Mancata Diversificazione: Come la RCP Tutela l’Agente Finanziario

Un grafico finanziario che mostra perdite di portafoglio, con uno scudo protettivo che rappresenta la polizza RCP dell'agente.

Nel 2026, la consapevolezza finanziaria dei risparmiatori è cresciuta, ma con essa è aumentata anche la propensione a cercare un colpevole quando i mercati non performano come sperato. Una delle accuse più frequenti rivolte agli Agenti Finanziari è il cosiddetto “danno da mancata diversificazione”.
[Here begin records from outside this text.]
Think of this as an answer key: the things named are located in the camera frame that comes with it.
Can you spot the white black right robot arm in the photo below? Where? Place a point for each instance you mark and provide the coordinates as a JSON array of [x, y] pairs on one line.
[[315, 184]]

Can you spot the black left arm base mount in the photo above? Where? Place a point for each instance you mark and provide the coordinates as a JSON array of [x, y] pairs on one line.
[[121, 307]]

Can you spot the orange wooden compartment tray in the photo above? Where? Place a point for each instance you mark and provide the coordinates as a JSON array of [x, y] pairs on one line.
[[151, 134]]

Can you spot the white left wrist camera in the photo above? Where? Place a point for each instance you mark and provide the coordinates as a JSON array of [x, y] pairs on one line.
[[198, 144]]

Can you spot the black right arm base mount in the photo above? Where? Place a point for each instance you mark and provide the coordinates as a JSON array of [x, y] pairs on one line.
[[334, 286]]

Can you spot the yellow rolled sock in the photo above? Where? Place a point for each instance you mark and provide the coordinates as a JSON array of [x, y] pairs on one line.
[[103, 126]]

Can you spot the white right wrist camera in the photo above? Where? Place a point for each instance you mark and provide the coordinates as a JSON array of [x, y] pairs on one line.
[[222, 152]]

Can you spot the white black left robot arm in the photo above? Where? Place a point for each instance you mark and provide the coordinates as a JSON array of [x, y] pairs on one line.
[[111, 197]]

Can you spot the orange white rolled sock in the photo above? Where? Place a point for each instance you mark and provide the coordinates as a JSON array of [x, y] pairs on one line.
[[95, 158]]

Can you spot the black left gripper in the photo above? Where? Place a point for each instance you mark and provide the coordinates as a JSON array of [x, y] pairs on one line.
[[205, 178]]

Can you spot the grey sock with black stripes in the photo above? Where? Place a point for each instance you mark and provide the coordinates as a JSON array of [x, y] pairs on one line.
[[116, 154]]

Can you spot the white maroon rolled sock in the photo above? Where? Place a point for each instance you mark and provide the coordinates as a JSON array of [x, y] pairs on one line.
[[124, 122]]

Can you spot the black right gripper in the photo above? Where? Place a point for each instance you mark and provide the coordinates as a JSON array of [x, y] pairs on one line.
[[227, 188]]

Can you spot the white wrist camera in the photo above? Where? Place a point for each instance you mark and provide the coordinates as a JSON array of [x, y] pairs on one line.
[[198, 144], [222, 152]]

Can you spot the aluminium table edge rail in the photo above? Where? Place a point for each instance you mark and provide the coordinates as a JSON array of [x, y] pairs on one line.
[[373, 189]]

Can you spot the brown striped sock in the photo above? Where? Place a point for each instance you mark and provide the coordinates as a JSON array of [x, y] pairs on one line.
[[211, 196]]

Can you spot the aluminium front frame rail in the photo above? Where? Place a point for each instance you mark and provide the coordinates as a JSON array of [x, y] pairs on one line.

Basta un portafoglio troppo concentrato su un singolo settore o su una classe di attivi correlati per esporre il professionista a richieste di risarcimento milionarie. Ecco perché la Responsabilità Civile Professionale (RCP) è l’unica vera rete di sicurezza per chi gestisce il patrimonio altrui.

1. Il rischio MiFID: Quando la forma diventa sostanza

La conformità alla normativa MiFID non è solo burocrazia: è la prova legale del tuo operato. Se un cliente dichiara un profilo di rischio basso, ma il portafoglio risulta eccessivamente esposto a titoli volatili o non diversificati, l’Agente è il primo responsabile.

  • Il punto critico: In sede di giudizio, l’onere della prova spesso ricade sul professionista. Devi dimostrare non solo di aver informato il cliente, ma di aver agito nel suo miglior interesse.

  • Come interviene la RCP: La polizza copre le somme che saresti tenuto a pagare a titolo di risarcimento per errori involontari nella valutazione dell’adeguatezza o nell’allocazione degli attivi.

2. Difesa Legale: Il costo di dimostrare la tua correttezza

Spesso le contestazioni dei clienti finiscono davanti all’ACF (Arbitro per le Controversie Finanziarie) o in tribunale. Anche se hai agito correttamente, le spese legali per difendere la tua posizione possono essere ingenti.

  • Parcelle e Perizie: La polizza RCP di KTS Finance anticipa e copre i costi dell’avvocato e dei consulenti tecnici necessari per ricostruire la correttezza della tua consulenza. Questo ti permette di difendere la tua onorabilità senza intaccare i tuoi risparmi personali.

3. Indipendenza dalla Mandataria

Molti Agenti Finanziari confidano sulla polizza della propria banca o società mandante. Tuttavia, questa copertura potrebbe avere dei limiti:

  • Rivalsa della Mandataria: La banca potrebbe risarcire il cliente e poi rivalersi su di te se ravvisa una tua “colpa grave” o una violazione delle procedure interne.

  • Massimali Condivisi: La polizza collettiva ha massimali che devono bastare per migliaia di agenti. In caso di sinistri multipli, potresti restare scoperto.

  • La Soluzione: Avere una polizza RCP individuale garantisce una difesa autonoma e dedicata esclusivamente a te, senza conflitti di interesse con la mandataria.

4. Danno d’Immagine e Continuità Professionale

Una contestazione legale non gestita correttamente può distruggere anni di lavoro e farti perdere la fiducia del tuo intero portafoglio clienti.

  • Crisis Management: Alcune delle nostre soluzioni offrono supporto per la gestione della crisi reputazionale, aiutandoti a comunicare con il mercato in modo da preservare la tua carriera.

Conclusioni

Il rischio di mercato è imprevedibile, ma il rischio professionale può essere gestito. La polizza RCP non è solo un obbligo normativo, ma un investimento sulla tua longevità professionale. Nel 2026, operare senza uno scudo contro le contestazioni per mancata diversificazione è un azzardo che nessun Agente Finanziario può permettersi.